Computer Engineering Department, Namık Kemal University, Tekirdağ, Turkey.
Computer Engineering Department, Yıldız Technical University, İstanbul, Turkey.
Artif Intell Med. 2019 Jun;97:118-130. doi: 10.1016/j.artmed.2018.11.008. Epub 2018 Dec 5.
Menisci are structures that directly affect movement, so early detection of meniscus tears also helps to prevent progressive knee disorders such as osteoarthritis. Manual segmentation of the menisci and diagnosis of the meniscal tear is a costly process in terms of time and effort for a radiologist. The aim of this study is to automatically determine the location and the type of meniscal tears that are important in the diagnosis and effective treatment of this problem. For this purpose, 29 different MR images, which were provided by Osteoarthritis Initiative (OAI), were used in the study. This study proposes a novel three-stage (preprocessing, segmentation and classification) method for fully automated classification from MR images, and shows the performance of each stage separately. At the preprocessing step, the most compact rectangular windows for the menisci were obtained from MR slices. At the segmentation step, the menisci were segmented using fuzzy clustering methods. In order to classify the segmented images and to determine meniscus tears, three different classifiers were used. The method first decides whether there are tears on menisci; if this is the case then, determines the place and type of the tears. There are no studies that classify the meniscus tears according to their types up to now in the literature. The experimental results indicate that the automated process can be completed within a time range of 3 to 4 min with a high classification performance. Hence, the suggested computer-aided diagnosis (CAD) system can be used as a decision support system for the diagnosis of meniscal tears by radiologists.

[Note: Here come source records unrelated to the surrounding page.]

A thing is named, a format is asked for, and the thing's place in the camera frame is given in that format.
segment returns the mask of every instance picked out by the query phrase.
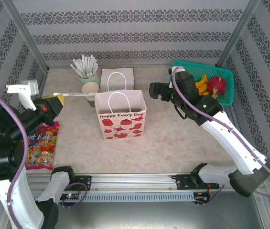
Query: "beige table surface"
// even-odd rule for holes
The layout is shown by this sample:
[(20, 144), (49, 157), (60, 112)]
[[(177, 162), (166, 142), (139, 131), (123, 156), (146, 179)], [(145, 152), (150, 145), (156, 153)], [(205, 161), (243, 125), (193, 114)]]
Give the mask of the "beige table surface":
[[(151, 82), (168, 81), (167, 68), (134, 68), (135, 89), (143, 91), (147, 114), (141, 137), (103, 140), (95, 108), (83, 97), (65, 97), (54, 167), (72, 166), (75, 173), (177, 173), (191, 172), (201, 162), (232, 166), (233, 160), (202, 127), (183, 120), (171, 102), (151, 99)], [(43, 96), (81, 92), (72, 69), (51, 69)], [(29, 170), (28, 173), (50, 173)]]

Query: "robotic arm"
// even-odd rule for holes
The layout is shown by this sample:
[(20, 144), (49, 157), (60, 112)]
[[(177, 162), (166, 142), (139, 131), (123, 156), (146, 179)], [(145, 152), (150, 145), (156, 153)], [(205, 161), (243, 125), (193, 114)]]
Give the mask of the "robotic arm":
[[(36, 93), (34, 82), (7, 86), (8, 93), (19, 93), (19, 99), (27, 110), (19, 113), (12, 108), (23, 124), (27, 134), (40, 125), (54, 125), (64, 106), (62, 95), (31, 100)], [(0, 201), (7, 212), (12, 228), (17, 228), (8, 211), (7, 193), (23, 158), (22, 135), (11, 116), (0, 105)], [(58, 202), (65, 187), (75, 182), (71, 167), (53, 170), (51, 181), (43, 194), (35, 202), (28, 186), (25, 167), (21, 170), (12, 189), (11, 207), (13, 214), (23, 229), (53, 229), (58, 221)]]
[[(194, 77), (188, 72), (175, 74), (176, 83), (184, 97), (198, 110), (220, 120), (241, 136), (242, 140), (253, 150), (257, 158), (270, 169), (270, 158), (258, 152), (232, 125), (222, 106), (211, 96), (201, 96), (195, 86)], [(212, 121), (193, 110), (178, 94), (170, 83), (151, 83), (149, 88), (151, 98), (171, 101), (182, 119), (194, 120), (208, 131), (229, 153), (237, 167), (215, 167), (201, 163), (192, 172), (192, 181), (196, 184), (217, 183), (231, 186), (242, 196), (249, 197), (255, 189), (268, 178), (269, 173), (258, 163), (237, 137), (219, 123)]]

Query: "white straw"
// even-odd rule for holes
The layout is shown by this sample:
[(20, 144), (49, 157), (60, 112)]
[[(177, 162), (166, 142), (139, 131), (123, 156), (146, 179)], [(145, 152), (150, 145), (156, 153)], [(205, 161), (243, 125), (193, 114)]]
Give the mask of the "white straw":
[(74, 71), (78, 74), (80, 78), (88, 79), (96, 74), (98, 69), (98, 64), (96, 58), (91, 54), (90, 56), (85, 56), (82, 54), (82, 59), (73, 59), (73, 63), (70, 65)]
[(53, 93), (53, 95), (62, 94), (63, 96), (95, 96), (97, 93)]

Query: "yellow object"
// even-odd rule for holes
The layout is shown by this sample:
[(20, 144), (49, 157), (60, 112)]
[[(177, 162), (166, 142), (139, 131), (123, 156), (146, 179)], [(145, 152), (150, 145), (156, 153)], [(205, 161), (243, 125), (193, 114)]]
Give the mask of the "yellow object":
[(203, 86), (198, 88), (198, 92), (199, 93), (203, 93), (204, 91), (206, 91), (208, 89), (207, 84), (203, 84)]
[(200, 93), (200, 95), (209, 95), (209, 91), (206, 91), (206, 92)]
[(59, 99), (59, 101), (61, 102), (61, 104), (64, 106), (65, 105), (65, 98), (62, 94), (58, 94), (58, 95), (48, 95), (48, 96), (44, 96), (42, 97), (42, 99), (49, 99), (49, 98), (53, 98), (53, 97), (57, 97)]
[(207, 75), (204, 74), (203, 77), (202, 77), (202, 79), (201, 79), (199, 82), (196, 82), (196, 83), (195, 83), (196, 88), (200, 88), (200, 87), (203, 86), (207, 81), (208, 81)]

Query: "paper cup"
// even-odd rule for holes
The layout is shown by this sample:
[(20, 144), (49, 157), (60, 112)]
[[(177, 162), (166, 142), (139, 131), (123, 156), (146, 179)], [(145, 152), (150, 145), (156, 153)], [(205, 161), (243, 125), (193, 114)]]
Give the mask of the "paper cup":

半月板是直接影响运动的结构,因此早期发现半月板撕裂也有助于预防进展性膝关节疾病,如骨关节炎。半月板的手动分割和半月板撕裂的诊断对放射科医生来说是一个耗时费力的过程。本研究的目的是自动确定半月板撕裂的位置和类型,这对诊断和有效治疗这个问题很重要。为此,本研究使用了来自 Osteoarthritis Initiative(OAI)的 29 个不同的磁共振图像。本研究提出了一种新颖的三阶段(预处理、分割和分类)方法,用于从磁共振图像中进行全自动分类,并分别展示了每个阶段的性能。在预处理步骤中,从磁共振切片中获得了最紧凑的半月板矩形窗口。在分割步骤中,使用模糊聚类方法对半月板进行分割。为了对分割后的图像进行分类并确定半月板撕裂,使用了三种不同的分类器。该方法首先决定半月板上是否有撕裂;如果是这样,则确定撕裂的位置和类型。目前文献中尚无根据撕裂类型对半月板撕裂进行分类的研究。实验结果表明,自动化过程可以在 3 到 4 分钟的时间范围内完成,并且具有较高的分类性能。因此,所建议的计算机辅助诊断(CAD)系统可以作为放射科医生诊断半月板撕裂的决策支持系统。